Now you've got it. There is an old saying and it goes like this "If you can't love yourself, who can. " You really do have to revisit yourself and know what YOU need to be happy. Make sure you understand that. Then every thing else WILL fall into place, including guys.

Hugs to you

Mama J :-* :-* :-* :-*
 

amelie

New Member
Re: "Relationship" Advice....? Really need it.... Please...

Hi Precious
I just want to add a bit of my experience because I agree with all the other replies that the best you can do is forget about this guy and focus on yourself. But maybe my story will be useful too.

Years ago, when I was very young and innocent, I had this boyfriend I was completely in love with and he too apparently but he broke it off because he was having lots of female attention at one moment and didn´t want to be restrained by being in a relationship. It was a very confusing situation for me because he said things were over between us but he kept visiting me at least once a week, talking to me on the phone, etc. Whenever we would see each other he would kiss me on the lips though we didn´t make out or whatever. So I had this idea that he was still very much into me but was afraid of the responsibility of a more serious relationship or some such theory. Being the good girl that I was - and very much in love still - I was very patient, terrified that he´d stop seeing me altogether. So though he was very kind and nice to me, he was actually treating me like a doormat!
This went on for months, it was very painful.

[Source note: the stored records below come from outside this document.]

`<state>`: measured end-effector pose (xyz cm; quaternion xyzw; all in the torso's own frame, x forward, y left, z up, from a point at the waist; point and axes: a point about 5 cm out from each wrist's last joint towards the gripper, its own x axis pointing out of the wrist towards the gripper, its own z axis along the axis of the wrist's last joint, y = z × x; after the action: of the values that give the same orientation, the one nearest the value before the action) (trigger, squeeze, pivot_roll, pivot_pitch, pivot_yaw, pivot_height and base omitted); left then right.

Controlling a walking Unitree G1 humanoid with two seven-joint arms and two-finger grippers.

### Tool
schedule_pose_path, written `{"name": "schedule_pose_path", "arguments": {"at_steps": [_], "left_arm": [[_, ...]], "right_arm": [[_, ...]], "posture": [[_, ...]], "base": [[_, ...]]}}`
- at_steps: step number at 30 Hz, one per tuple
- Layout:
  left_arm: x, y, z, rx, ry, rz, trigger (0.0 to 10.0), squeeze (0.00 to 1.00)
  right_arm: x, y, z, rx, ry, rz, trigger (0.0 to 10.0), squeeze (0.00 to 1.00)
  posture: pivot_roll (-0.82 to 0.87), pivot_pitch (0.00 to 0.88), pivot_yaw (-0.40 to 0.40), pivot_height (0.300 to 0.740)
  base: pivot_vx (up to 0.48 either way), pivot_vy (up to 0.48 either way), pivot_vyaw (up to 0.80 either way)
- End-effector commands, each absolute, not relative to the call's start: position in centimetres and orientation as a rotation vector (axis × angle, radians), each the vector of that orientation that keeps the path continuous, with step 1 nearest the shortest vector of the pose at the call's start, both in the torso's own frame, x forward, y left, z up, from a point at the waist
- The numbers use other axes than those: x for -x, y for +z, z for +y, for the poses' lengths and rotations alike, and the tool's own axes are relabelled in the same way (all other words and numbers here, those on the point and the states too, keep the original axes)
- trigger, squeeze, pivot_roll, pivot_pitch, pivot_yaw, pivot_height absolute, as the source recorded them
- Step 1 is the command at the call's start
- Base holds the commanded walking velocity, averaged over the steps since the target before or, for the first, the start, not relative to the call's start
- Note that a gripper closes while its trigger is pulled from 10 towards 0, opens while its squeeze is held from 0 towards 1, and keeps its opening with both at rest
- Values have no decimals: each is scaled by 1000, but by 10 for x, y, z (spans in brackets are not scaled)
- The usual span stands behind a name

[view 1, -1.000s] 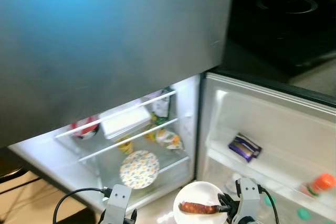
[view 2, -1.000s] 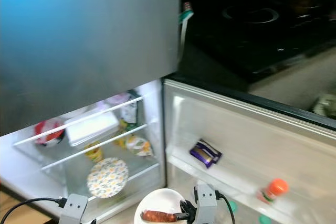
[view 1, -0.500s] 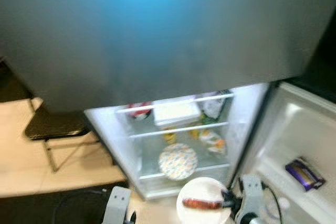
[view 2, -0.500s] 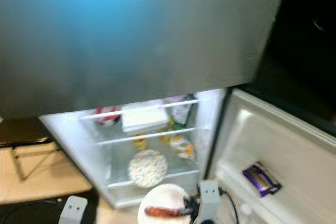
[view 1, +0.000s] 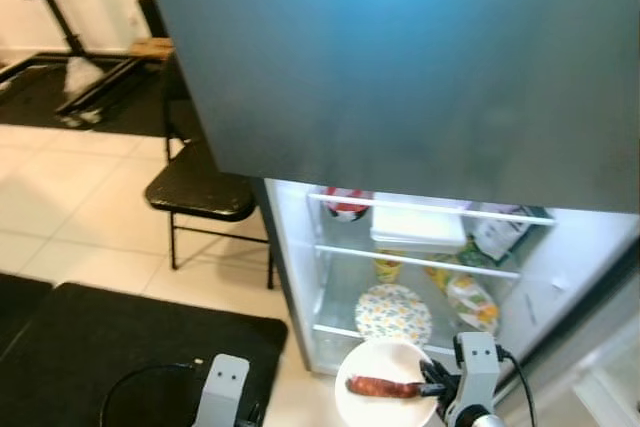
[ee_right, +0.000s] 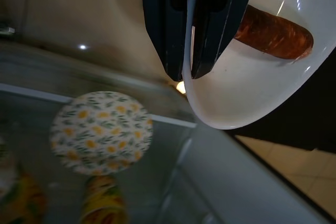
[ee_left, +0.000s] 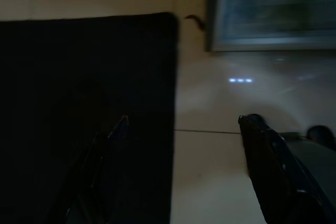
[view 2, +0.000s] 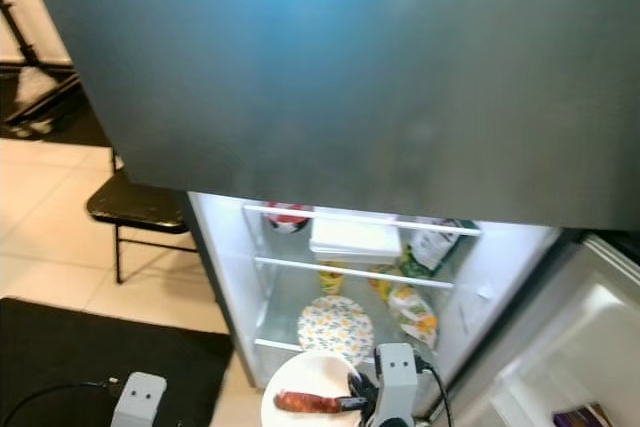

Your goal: Restocking fridge

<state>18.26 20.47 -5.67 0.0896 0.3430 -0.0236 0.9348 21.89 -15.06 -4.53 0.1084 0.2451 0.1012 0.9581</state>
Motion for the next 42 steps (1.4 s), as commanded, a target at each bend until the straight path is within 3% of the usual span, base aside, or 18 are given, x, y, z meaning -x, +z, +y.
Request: {"name": "schedule_pose_path", "arguments": {"at_steps": [1, 11, 20, 32, 42], "left_arm": [[-178, -60, 209, -167, -23, 728, 10000, 0], [-190, -54, 210, -143, 2, 707, 10000, 0], [-191, -54, 208, -136, -4, 706, 10000, 0], [-191, -54, 208, -138, -7, 711, 10000, 0], [-189, -54, 208, -138, -7, 714, 10000, 0]], "right_arm": [[-217, -47, -153, -222, 182, 510, 10000, 0], [-227, -43, -171, -262, 66, 500, 10000, 0], [-226, -44, -172, -263, 54, 504, 10000, 0], [-227, -44, -170, -268, 54, 505, 10000, 0], [-229, -42, -167, -261, 80, 492, 10000, 0]], "posture": [[-74, 101, 45, 717], [-75, 101, 47, 717], [-76, 102, 49, 717], [-75, 101, 50, 717], [-76, 102, 49, 717]], "base": [[0, 0, 463], [0, 0, -54], [0, 0, -244], [0, 0, -800], [0, 0, 0]]}}
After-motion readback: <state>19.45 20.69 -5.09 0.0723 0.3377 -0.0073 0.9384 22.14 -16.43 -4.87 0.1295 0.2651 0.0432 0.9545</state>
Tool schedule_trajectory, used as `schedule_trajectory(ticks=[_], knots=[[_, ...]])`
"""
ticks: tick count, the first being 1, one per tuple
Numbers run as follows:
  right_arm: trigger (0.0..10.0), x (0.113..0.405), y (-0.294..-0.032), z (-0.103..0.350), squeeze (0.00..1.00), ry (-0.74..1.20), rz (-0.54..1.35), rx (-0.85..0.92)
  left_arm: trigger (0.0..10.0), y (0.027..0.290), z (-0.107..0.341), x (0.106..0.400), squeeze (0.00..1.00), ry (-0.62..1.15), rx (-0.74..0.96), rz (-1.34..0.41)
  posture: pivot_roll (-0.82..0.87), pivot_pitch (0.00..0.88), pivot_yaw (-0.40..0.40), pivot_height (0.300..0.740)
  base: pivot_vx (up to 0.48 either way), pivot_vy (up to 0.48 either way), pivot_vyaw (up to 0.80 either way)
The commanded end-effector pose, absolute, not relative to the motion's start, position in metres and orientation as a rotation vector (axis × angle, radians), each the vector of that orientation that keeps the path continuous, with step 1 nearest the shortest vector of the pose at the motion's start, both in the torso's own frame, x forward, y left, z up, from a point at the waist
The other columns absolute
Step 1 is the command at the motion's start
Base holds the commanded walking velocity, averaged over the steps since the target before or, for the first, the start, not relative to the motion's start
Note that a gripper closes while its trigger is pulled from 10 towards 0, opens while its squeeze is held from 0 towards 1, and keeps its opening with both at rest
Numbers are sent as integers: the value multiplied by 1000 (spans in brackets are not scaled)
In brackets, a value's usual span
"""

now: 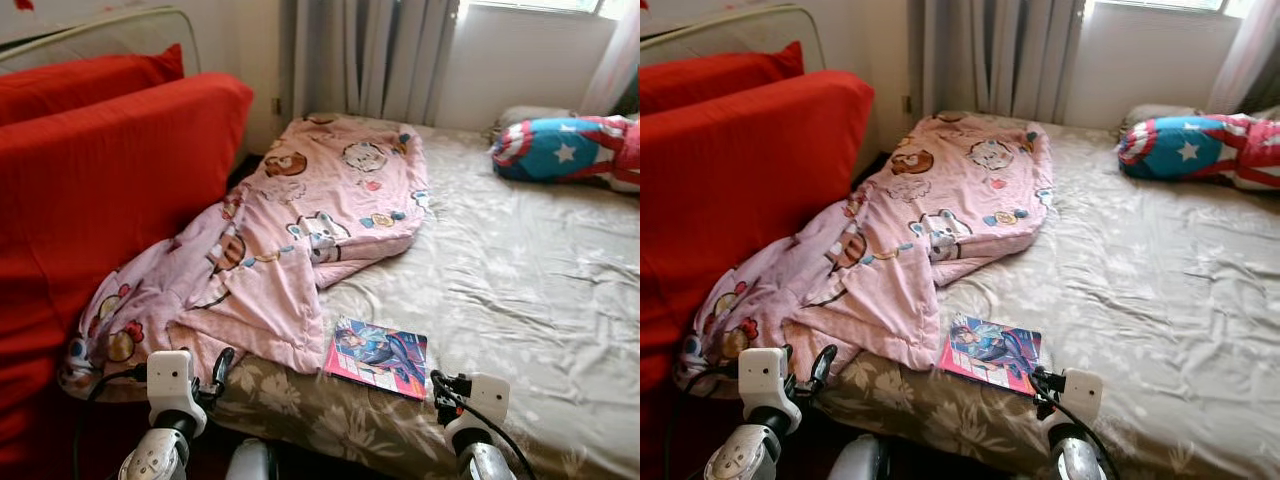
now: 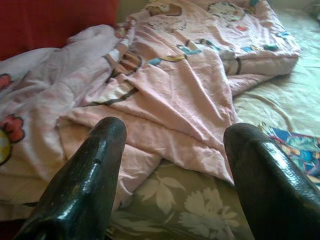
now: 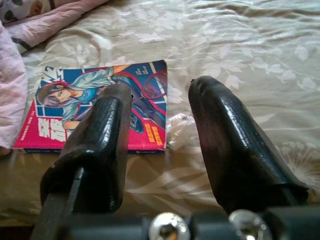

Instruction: Clean up the room

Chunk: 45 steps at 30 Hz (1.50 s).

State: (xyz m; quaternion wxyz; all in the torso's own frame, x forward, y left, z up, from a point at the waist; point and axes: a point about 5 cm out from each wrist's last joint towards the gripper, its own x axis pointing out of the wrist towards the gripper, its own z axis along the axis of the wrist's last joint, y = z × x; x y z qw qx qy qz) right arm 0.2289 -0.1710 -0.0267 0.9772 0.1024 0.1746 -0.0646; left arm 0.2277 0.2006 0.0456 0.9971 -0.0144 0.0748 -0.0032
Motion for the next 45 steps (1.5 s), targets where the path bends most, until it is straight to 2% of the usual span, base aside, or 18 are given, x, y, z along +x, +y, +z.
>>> schedule_trajectory(ticks=[1, 8, 17, 25, 38, 45], knots=[[10000, 230, -172, -25, 0, 340, -132, 206, 10000, 198, 48, 230, 0, 144, -39, -19, 69, 0, -29, 611, 0, 0, 0], [10000, 231, -173, -25, 0, 338, -120, 196, 10000, 197, 48, 230, 0, 146, -38, -21, 70, 0, -29, 611, 0, 0, 0], [10000, 231, -165, -24, 0, 325, -66, 184, 10000, 196, 48, 231, 0, 144, -37, -27, 72, 0, -29, 611, 275, 0, 463], [10000, 232, -165, -24, 0, 332, -70, 194, 10000, 196, 48, 232, 0, 143, -37, -31, 74, 0, -27, 611, 281, 0, 0], [10000, 234, -173, -23, 0, 326, -146, 209, 10000, 194, 48, 232, 0, 142, -38, -41, 72, 0, -20, 611, 283, 0, 0], [10000, 242, -181, -21, 0, 345, -164, 171, 10000, 195, 50, 232, 0, 139, -32, -36, 73, 0, -14, 611, 0, 0, 0]])
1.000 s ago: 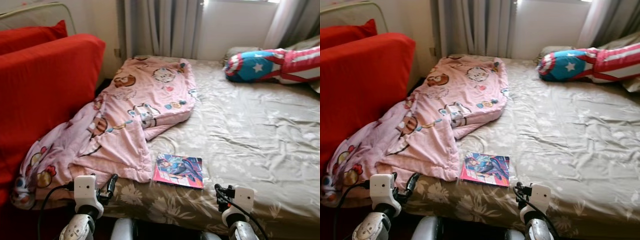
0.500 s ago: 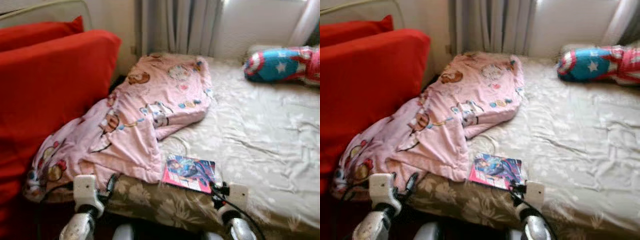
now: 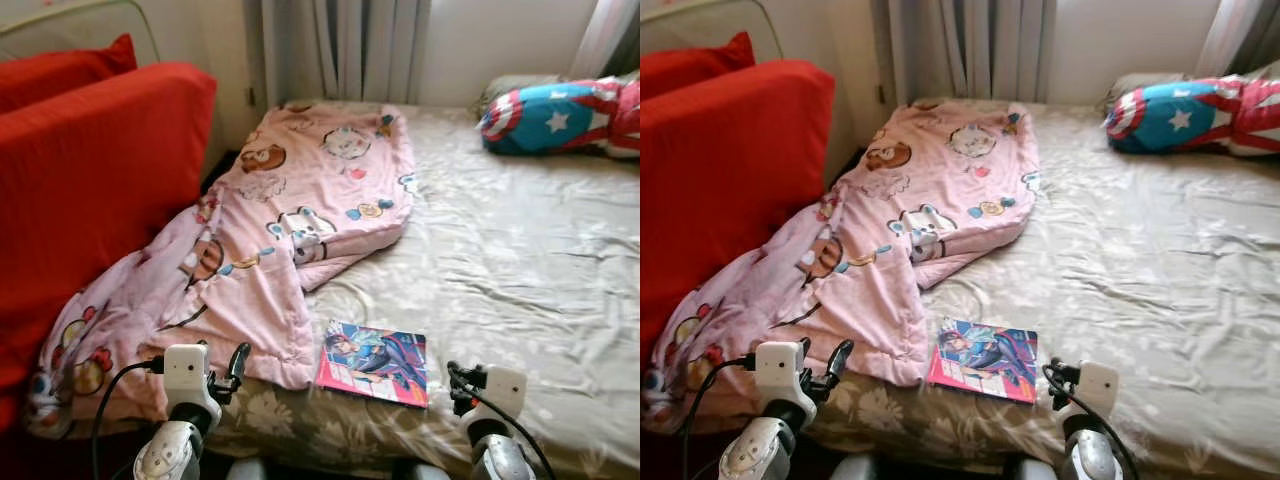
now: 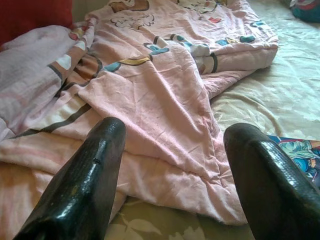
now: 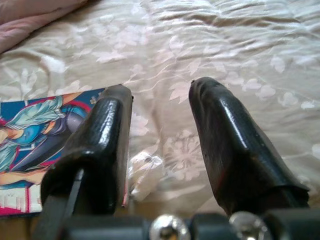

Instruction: Clean up the room

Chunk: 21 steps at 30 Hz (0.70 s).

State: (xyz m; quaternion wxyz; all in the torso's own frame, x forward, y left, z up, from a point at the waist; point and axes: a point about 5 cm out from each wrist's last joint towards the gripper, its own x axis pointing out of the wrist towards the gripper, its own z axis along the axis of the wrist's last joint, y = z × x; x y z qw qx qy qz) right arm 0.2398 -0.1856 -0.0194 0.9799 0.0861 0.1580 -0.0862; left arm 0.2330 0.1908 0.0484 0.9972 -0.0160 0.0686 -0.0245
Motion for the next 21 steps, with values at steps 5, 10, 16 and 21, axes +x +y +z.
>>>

When I finally realised things weren´t going to change, I started to get out more, meet new people, taking more care of myself. At the same time, I wasn´t as eager with him as I used to be, I was polite but nothing else and many times I just wasn´t home when he came or called. So then he started freaking out and went into boyfriend-mode. But not completely, he didn´t make a commitment, he just behaved like he was my boyfriend again but without making it official. I was very happy in the beginning but afterwards it was just such a disappointment! I was still very hurt because of the way he had treated me and I think he didn´t really really care that much for me anyway, he wasn´t that convinced about being with me. So then I finally exploded and just stopped calling him altogether. That was extremely hard to do! I think it would´ve been better to end things at the beginning, and not to let him get close to me again. Because the second time my expectations were much higher somehow, and it hurt much more when we finally did split. So I guess what Im saying is, this guy will probably be more interested in you if you start doing your own thing, but that doesn´t mean that he´ll be good to you in the long run. So it´s better if you make up your mind that this is permanent and wait for someone who is truly interested in you.

Good luck and hugs, we´re all here for you if you need support!
 

Anatori

New Member
Re: "Relationship" Advice....? Really need it.... Please...

MissPrecious do come back if you ever need to talk or need a friend. We are here for you and I have a sneaking suspicion that this may not be done and over with. I know that me being myself I would take a while to get over this person. You may be different and you may move on instantly. However, in the event that you still need to talk, vent, or anything, talk to us. We're here for you.
 

Karmatrip

New Member
Re: "Relationship" Advice....? Really need it.... Please...

I am a guy and I can pretty much guarantee you that you are getting played.... cut your losses and run, also learn so it does not happen again.